AHF heeft het concept Maaltijd Thuis geïntroduceerd, een bezorgservice voor kant-en-klaarmaaltijden. In dit geschil tussen enkele franchisenemers van Albert Heijn en de Vereniging van Albert Heijn Franchisenemers als hun belangenbehartiger enerzijds, en Albert Heijn Franchising BV (AHF) als franchisegever anderzijds, spelen twee belangrijke vragen. De eerste betreft de regeling voor een afgeleide formule uit de Wet franchise (art. 7:911 lid 2 sub b BW juncto art. 7:921 BW). De tweede vraag is of de Vereniging zich als goed franchisenemer in de zin van artikel 7:912 BW heeft gedragen.
De rechtbank oordeelt in conventie dat Maaltijd Thuis een afgeleide formule is als bedoeld in artikel 7:911 lid 2 BW. Albert Heijn Franchising BV had op grond van artikel 7:921 lid 1 BW voorafgaand aan het exploiteren van Maaltijd Thuis instemming moeten vragen aan de franchisenemers.
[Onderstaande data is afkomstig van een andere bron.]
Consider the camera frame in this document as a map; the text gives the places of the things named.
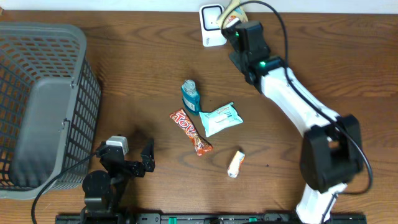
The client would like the yellow snack bag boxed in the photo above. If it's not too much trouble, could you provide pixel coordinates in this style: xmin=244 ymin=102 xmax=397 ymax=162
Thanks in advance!
xmin=216 ymin=0 xmax=248 ymax=29

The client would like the red Top chocolate bar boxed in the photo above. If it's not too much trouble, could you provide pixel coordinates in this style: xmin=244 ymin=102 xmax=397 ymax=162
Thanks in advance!
xmin=169 ymin=108 xmax=213 ymax=156

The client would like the blue mouthwash bottle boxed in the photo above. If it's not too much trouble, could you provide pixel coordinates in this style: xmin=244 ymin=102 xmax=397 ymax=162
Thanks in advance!
xmin=181 ymin=80 xmax=201 ymax=115

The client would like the light blue wet wipes pack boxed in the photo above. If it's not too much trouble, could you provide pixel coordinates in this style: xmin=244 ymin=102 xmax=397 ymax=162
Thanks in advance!
xmin=199 ymin=102 xmax=243 ymax=138

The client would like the orange snack packet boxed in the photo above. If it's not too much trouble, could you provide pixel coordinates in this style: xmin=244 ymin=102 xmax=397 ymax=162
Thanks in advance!
xmin=227 ymin=151 xmax=245 ymax=178

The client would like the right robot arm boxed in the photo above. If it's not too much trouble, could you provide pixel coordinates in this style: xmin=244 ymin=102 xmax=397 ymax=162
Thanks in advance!
xmin=221 ymin=22 xmax=364 ymax=223

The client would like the white barcode scanner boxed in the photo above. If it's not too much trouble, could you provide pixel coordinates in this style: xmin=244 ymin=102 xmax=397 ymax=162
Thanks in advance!
xmin=199 ymin=4 xmax=227 ymax=47

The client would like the grey plastic shopping basket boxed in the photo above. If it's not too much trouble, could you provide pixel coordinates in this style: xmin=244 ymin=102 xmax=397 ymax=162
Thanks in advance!
xmin=1 ymin=22 xmax=101 ymax=200

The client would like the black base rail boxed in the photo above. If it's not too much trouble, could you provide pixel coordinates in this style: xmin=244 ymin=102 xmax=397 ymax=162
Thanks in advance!
xmin=55 ymin=212 xmax=368 ymax=224

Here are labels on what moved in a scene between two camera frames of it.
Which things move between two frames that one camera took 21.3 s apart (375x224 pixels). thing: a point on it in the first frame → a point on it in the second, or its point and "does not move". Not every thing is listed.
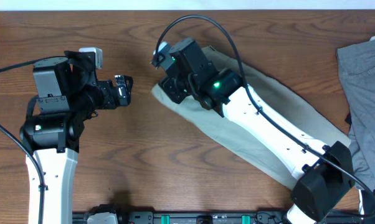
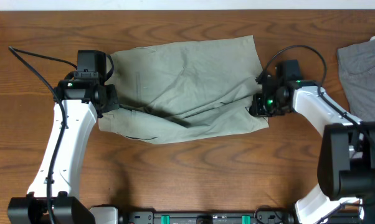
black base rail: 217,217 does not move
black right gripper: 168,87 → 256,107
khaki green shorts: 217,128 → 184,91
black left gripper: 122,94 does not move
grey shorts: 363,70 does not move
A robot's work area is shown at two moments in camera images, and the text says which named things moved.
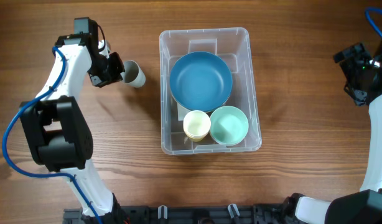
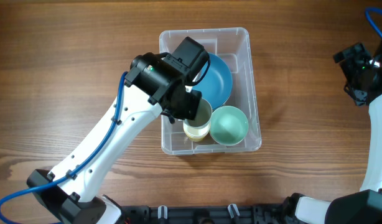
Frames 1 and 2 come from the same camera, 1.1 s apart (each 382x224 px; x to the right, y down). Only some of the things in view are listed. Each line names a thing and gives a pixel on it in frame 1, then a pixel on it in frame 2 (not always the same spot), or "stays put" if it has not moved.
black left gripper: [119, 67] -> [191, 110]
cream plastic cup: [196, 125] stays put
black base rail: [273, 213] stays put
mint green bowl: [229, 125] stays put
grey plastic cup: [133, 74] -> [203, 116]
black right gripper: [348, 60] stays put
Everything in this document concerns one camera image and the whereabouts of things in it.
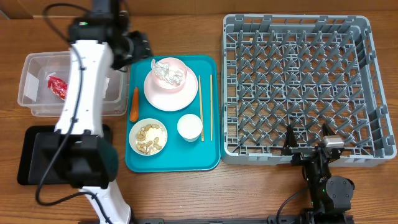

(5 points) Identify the clear plastic bin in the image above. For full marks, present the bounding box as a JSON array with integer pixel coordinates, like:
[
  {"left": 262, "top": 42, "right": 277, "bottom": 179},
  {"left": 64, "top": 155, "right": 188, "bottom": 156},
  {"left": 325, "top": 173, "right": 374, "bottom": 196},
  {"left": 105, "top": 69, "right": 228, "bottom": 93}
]
[{"left": 17, "top": 51, "right": 129, "bottom": 117}]

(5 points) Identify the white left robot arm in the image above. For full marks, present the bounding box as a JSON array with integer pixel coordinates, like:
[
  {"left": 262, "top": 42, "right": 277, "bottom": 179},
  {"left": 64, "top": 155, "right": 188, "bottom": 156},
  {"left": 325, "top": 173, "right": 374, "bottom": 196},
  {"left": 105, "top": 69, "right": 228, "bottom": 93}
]
[{"left": 35, "top": 1, "right": 152, "bottom": 223}]

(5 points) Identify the left wooden chopstick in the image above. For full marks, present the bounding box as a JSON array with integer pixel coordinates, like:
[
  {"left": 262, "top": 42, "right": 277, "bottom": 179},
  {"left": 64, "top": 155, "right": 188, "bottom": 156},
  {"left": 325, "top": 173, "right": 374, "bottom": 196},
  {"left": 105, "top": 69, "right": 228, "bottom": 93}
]
[{"left": 198, "top": 76, "right": 205, "bottom": 142}]

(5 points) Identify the pink plate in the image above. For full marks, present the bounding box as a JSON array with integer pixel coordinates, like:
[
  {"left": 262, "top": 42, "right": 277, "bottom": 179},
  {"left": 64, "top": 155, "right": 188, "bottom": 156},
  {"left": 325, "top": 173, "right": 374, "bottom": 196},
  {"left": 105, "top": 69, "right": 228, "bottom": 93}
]
[{"left": 144, "top": 67, "right": 198, "bottom": 111}]

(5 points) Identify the white bowl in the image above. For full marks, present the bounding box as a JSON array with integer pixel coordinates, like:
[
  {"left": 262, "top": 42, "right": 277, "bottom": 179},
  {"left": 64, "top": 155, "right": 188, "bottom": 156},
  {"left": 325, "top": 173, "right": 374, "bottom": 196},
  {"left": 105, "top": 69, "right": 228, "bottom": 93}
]
[{"left": 127, "top": 118, "right": 168, "bottom": 156}]

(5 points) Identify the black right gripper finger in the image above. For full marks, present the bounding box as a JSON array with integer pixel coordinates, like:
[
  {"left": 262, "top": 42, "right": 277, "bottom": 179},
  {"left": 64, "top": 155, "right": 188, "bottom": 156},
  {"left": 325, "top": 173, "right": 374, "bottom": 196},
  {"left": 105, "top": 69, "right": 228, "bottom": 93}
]
[
  {"left": 282, "top": 124, "right": 298, "bottom": 156},
  {"left": 322, "top": 123, "right": 335, "bottom": 137}
]

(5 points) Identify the pink bowl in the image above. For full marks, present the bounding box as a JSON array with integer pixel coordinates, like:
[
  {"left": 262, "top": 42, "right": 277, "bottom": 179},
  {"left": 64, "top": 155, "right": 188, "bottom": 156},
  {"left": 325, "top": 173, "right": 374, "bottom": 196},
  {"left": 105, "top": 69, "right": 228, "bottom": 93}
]
[{"left": 150, "top": 57, "right": 188, "bottom": 92}]

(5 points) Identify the white cup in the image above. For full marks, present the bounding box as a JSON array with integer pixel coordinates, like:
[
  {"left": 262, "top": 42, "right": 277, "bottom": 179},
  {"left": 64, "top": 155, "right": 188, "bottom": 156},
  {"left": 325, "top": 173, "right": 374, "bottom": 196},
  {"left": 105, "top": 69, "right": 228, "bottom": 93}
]
[{"left": 177, "top": 114, "right": 203, "bottom": 142}]

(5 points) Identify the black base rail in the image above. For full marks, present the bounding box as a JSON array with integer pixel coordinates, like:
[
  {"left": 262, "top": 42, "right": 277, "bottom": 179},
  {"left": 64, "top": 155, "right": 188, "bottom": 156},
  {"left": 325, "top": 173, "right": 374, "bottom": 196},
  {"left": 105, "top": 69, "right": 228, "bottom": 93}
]
[{"left": 77, "top": 214, "right": 355, "bottom": 224}]

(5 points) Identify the orange carrot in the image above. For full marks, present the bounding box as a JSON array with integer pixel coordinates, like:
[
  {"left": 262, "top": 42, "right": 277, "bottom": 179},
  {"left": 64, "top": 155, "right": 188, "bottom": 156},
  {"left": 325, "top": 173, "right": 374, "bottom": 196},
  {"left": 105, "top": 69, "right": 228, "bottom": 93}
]
[{"left": 129, "top": 86, "right": 139, "bottom": 123}]

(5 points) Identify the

Partijen hebben namelijk geen overeenstemming bereikt over een drempelwaarde voor omzetderving die geldt voor het instemmingsrecht. Hierdoor is instemming vereist zodra redelijkerwijs te voorzien is dat er enige omzetderving voor de franchisenemers zal zijn, ongeacht de omvang daarvan.
Daarnaast oordeelt de rechtbank dat het instemmingsrecht van artikel 7:921 BW in deze zaak niet strijdig is met Europees mededingingsrecht en ook niet buiten toepassing kan worden gelaten wegens strijd met de Dienstenrichtlijn.
In reconventie verklaart de rechtbank voor recht dat de Vereniging zich niet als goed franchisenemer heeft gedragen. Dit oordeel is gebaseerd op het feit dat de Vereniging, nadat AHF opnieuw een voorstel had gedaan om een drempelwaarde af te spreken, alleen bereid was hierover afspraken te maken als er tevens afspraken zouden worden gemaakt over AH Online. De rechtbank wijst echter de vordering van AHF om de Vereniging te veroordelen tot het overeenkomen van een redelijke drempelwaarde af. De Vereniging heeft nu eerst een inspanningsverplichting om hierover met AHF in overleg te treden.